What is being asked:
Word for word, retype the entire listing.

-- Opening Marker --

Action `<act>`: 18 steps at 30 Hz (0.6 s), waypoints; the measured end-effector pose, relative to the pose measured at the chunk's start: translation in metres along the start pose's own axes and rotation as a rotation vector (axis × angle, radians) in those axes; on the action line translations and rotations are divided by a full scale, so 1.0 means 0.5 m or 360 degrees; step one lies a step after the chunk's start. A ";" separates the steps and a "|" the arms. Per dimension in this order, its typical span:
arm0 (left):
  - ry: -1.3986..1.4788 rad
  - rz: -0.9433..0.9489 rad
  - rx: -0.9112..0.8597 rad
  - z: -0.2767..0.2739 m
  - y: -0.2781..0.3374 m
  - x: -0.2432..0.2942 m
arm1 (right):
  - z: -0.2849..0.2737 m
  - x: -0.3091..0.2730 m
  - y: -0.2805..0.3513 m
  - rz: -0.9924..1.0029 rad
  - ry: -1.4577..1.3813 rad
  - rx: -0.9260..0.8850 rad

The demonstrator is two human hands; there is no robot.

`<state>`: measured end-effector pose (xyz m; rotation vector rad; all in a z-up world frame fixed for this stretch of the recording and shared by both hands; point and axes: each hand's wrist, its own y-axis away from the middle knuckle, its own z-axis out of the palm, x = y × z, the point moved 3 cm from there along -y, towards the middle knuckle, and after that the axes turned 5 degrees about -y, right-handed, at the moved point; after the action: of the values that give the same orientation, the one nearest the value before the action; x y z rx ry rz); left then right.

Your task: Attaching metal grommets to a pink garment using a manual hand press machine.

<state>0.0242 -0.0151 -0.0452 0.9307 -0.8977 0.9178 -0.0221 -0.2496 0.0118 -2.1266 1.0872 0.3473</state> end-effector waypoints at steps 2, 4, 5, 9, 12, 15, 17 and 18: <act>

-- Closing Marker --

Exercise response:
Action `<act>`: 18 steps at 30 Hz (0.6 s), waypoints; the measured end-effector pose, relative to the pose measured at the chunk's start: translation in metres along the start pose's own axes and rotation as a rotation vector (axis × angle, radians) in those axes; on the action line translations and rotations are divided by a full scale, so 1.0 means 0.5 m or 360 degrees; step one lies a step after the chunk's start. A ";" separates the steps and a "|" the arms. Per dimension in this order, its typical span:
arm0 (left):
  - ry: -1.3986..1.4788 rad
  - rz: -0.9433..0.9489 rad
  - rx: -0.9112..0.8597 rad
  - z: -0.2767..0.2739 m
  - y: -0.2781..0.3374 m
  - x: -0.2432..0.2942 m
arm1 (right):
  - z: -0.2849..0.2737 m
  - x: -0.3091..0.2730 m
  - y: -0.2805..0.3513 m
  - rz: -0.9924..1.0029 rad
  - ry: -1.4577..1.3813 rad
  - rx: -0.9260..0.8850 rad

The demonstrator is two human hands; there is no robot.

`<state>`: measured end-effector pose (xyz m; rotation vector rad; all in a z-up world frame fixed for this stretch of the recording and shared by both hands; point and axes: each hand's wrist, its own y-axis away from the middle knuckle, its own z-axis out of the palm, x = y × z, the point moved 3 cm from there along -y, towards the middle knuckle, and after that the axes turned 5 degrees about -y, right-handed, at the moved point; after the action: of the values that give the same orientation, the one nearest the value before the action; x y z rx ry rz); left then right.

Your task: Attaching metal grommets to a pink garment using a manual hand press machine.

<state>0.0242 -0.0151 -0.0452 0.9307 -0.8977 0.9178 -0.0221 -0.2496 0.0118 -2.1266 1.0872 0.3473</state> end-effector waypoints at steps 2, 4, 5, 9, 12, 15, 17 and 18: <act>

This exercise is complete.